Mr. Justice HOLMES delivered the opinion of the Court.
This is a claim in respect of land which, or an interest in which, is alleged to have been taken by the United States Government. Similar claims in respect of the same land based upon earlier acts of the Government have been made before and have been denied. Peabody v. United States,
The present case was decided upon demurrer. The question therefore is not what inferences should be drawn from the facts that may be proved but whether the allegations [260 U.S. 327, 329] it proved would require or at least warrant a different finding from those previously reached. There is no doubt that a serious loss has been inflicted upon the claimant, as the public has been frightened off the premises by the imminence of the guns; and while it is decided that that and the previously existing elements of actual harm do not create a cause of action, it was assumed in the first decision that--
That proposition we regard as clearly sound. The question is whether the petition before us presents the case supposed.

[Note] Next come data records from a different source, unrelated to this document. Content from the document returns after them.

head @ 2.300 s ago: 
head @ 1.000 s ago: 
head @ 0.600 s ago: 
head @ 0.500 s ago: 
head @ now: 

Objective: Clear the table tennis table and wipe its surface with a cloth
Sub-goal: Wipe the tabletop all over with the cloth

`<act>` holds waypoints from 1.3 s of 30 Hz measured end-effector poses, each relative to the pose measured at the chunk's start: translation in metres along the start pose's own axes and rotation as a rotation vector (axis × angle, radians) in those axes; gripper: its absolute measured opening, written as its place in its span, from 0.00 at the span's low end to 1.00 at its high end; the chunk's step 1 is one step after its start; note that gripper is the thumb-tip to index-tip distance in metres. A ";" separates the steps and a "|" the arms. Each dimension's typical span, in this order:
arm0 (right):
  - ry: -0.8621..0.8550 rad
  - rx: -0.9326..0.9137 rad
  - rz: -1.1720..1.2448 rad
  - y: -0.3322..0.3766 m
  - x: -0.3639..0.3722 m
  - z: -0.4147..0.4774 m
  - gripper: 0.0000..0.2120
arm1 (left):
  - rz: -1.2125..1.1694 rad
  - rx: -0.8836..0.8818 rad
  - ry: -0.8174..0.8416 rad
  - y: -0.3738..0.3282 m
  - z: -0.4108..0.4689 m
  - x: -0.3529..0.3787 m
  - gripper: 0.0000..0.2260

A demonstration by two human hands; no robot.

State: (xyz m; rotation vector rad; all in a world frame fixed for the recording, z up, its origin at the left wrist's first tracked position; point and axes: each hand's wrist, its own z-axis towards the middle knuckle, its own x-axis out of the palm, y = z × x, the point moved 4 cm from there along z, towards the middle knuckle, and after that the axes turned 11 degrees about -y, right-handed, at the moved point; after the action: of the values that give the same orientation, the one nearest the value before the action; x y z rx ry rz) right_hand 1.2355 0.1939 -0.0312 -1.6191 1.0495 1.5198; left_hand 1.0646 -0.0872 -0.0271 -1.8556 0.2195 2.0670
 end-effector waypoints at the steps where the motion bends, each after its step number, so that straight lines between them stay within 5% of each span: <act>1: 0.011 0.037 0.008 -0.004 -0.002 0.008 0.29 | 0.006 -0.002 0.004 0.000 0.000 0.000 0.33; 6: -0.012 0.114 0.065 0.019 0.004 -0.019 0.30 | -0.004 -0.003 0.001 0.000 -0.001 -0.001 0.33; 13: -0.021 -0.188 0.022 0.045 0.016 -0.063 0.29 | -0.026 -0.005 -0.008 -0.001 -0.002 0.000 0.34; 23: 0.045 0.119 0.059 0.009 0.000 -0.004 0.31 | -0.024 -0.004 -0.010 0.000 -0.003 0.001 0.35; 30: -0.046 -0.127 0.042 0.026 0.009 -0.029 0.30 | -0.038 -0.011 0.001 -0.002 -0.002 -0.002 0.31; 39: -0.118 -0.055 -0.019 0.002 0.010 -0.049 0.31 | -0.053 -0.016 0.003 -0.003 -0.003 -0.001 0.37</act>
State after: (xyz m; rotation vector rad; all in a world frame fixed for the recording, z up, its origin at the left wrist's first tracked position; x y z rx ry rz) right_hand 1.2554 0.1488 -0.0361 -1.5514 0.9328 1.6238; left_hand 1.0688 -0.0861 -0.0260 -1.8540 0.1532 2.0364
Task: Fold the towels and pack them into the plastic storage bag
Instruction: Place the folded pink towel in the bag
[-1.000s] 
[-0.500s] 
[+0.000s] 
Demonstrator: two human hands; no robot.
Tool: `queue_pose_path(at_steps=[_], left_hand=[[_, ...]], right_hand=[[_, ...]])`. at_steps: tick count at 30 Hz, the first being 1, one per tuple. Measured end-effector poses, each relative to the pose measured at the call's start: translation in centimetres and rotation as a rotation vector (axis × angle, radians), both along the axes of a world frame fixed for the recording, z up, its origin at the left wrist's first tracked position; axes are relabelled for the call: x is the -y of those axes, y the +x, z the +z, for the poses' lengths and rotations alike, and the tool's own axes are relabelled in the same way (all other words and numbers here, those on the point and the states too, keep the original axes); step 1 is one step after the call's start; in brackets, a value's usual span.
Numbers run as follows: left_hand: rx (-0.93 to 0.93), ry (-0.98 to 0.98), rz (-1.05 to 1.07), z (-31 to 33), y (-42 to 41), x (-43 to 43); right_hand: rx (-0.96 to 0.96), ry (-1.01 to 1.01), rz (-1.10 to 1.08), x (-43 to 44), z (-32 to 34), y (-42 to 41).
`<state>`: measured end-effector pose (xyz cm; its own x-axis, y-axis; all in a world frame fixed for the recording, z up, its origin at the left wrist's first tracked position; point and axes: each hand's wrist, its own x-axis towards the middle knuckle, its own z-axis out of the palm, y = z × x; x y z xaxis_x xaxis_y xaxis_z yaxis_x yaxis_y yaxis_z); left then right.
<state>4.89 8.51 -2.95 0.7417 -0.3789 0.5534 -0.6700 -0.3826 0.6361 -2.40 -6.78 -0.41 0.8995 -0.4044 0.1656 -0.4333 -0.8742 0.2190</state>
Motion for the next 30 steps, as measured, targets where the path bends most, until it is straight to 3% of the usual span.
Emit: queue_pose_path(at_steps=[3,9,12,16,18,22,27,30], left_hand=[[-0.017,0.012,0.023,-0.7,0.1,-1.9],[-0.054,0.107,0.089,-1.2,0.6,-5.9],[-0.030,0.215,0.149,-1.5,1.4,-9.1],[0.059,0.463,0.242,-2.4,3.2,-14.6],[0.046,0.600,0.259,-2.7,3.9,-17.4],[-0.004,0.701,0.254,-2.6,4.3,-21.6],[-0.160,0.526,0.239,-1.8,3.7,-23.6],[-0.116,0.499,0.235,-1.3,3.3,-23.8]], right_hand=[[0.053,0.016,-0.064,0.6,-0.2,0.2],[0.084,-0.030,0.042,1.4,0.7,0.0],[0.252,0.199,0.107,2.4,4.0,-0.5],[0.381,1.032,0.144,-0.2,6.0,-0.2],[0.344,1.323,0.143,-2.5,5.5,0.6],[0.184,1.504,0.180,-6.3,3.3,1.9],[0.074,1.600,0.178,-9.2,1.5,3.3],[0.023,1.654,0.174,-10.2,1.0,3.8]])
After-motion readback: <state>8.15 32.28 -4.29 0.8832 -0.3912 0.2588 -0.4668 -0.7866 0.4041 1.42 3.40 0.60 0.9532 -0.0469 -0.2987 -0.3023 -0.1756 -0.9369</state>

It is alleged that after dismounting the old guns for the purpose of sending them to France during the late war, the United States has set up heavy coast defence guns with the intention of firing them over the claimants' land and without the intent or ability to fire them except over that land. It also, according to the petition, has established upon that land a fire control station and service, and in December, 1920, it again discharged all of the guns over and across the same land. The last fact, although occurring after this petition was filed, may be considered as bearing on the intent in establishing the fire control. If the United States, with the admitted intent to fire across the claimants' land at will should fire a single shot or put a fire control upon the land, it well might be that the taking of a right would be complete. But even when the intent thus to make use of the claimants' property is not admitted, while a single act may not be enough, a continuance of them in sufficient number and for a sufficient [260 U.S. 327, 330] time may prove it. Every successive trespass adds to the force of the evidence. The establishment of a fire control is an indication of an abiding purpose. The fact that the evidence was not sufficient in 1905 does not show that it may not be sufficient in 1922. As we have said the intent and the overt acts are alleged as is also the conclusion that the United States has taken the land. That we take to be stated as a conclusion of fact and not of law, and as intended to allege the actual import of the foregoing acts. In our opinion the specific facts set forth would warrant a finding that a servitude has been imposed.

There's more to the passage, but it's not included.